464 Days

Today I am grateful for exercise and endorphins. I am also grateful for the smell of a good meal being prepared.

In early May of 1985, I made my first serious attempt to quit drinking. I had tried to quit before, after a particularly rough night or time or after I cut through my own denial enough to realize what shape I was in. Those attempts lasted usually only days or weeks, sometimes only hours. This time, thanks in part to the concerns expressed by my friends, as I spoke about in yesterday's post, the length I quit ended up being over a year. 464 days. But who is counting, right?

The fog cleared a bit and I felt good about being sober. At least I wasn't accumulating more hangovers, blackouts, unhealthy choices, and risky behaviors to add to my guilt and shame. Only years later did I realize trying to quit on my own was itself unhealthy and risky.

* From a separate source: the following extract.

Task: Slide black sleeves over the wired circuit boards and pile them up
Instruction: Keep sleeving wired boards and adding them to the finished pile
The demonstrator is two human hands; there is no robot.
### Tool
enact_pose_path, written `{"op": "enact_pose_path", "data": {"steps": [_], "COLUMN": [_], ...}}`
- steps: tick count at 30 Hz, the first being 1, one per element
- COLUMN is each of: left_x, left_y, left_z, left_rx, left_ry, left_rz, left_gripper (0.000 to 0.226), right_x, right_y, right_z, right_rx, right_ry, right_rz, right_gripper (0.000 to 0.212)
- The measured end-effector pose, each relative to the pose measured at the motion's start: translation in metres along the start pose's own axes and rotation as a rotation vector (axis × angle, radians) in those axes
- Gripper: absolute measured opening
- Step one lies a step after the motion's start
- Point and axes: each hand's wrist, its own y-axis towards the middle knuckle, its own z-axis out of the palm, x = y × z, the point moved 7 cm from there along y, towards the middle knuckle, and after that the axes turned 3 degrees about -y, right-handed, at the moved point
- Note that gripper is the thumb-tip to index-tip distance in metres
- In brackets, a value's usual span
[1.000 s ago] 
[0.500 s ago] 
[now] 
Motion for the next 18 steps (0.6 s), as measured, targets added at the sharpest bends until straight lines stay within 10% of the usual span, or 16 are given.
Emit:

I confided in a few close friends during this time, but didn't talk to my family about it. I went to see a peer counselor at the university I was then attending. I stayed involved in softball, I maintained good grades, and held a part-time job. My mistake was thinking all I needed to do was quit drinking. That is just the start. Alcoholism is a disease that reaches across all aspects of a person's being-physical, mental, emotional, and spiritual.

Being physically sober may help in some ways, but if the other three areas are ignored, not given due diligence, that is known as "a dry drunk" or "white-knuckling it." And it isn't fun or pretty. Consider this: alcohol was my escape and gave me a few hours here and there where I could turn my brain off long enough to stop beating myself up. Take away the alcohol and I had no escape. I was wound tight and full of sharp edges.

Months before I drank again I had started thinking about it. I convinced myself I was doing better and that I was strong enough now to just drink normally. (What a joke! I never drank "normally.")  464 days into my dry experiment I had a beer from my parent's basement refrigerator. Just one beer. Sitting alone at the kitchen table. To prove I could just drink one and be fine.

Trouble is, I wasn't fine. I was sick and had gotten sicker since I had quit drinking in May of 1985. Within a few weeks my drinking was as bad as it had ever been. I drank for three more years and somehow survived it. When I finally started learning about the disease of alcoholism I found out that it is a progressive disease. Untreated alcoholism gets worse, with or without alcohol. My 464 dry drunk days had shown me that. It was a valuable lesson on my path to recovery, very valuable.

It is a lesson I look back on as crucial in my life and recovery. I am thankful for such lessons, even if I only realized the lesson in hindsight. Many of life's most important lessons are like that, aren't they?

What life lessons are you grateful for today?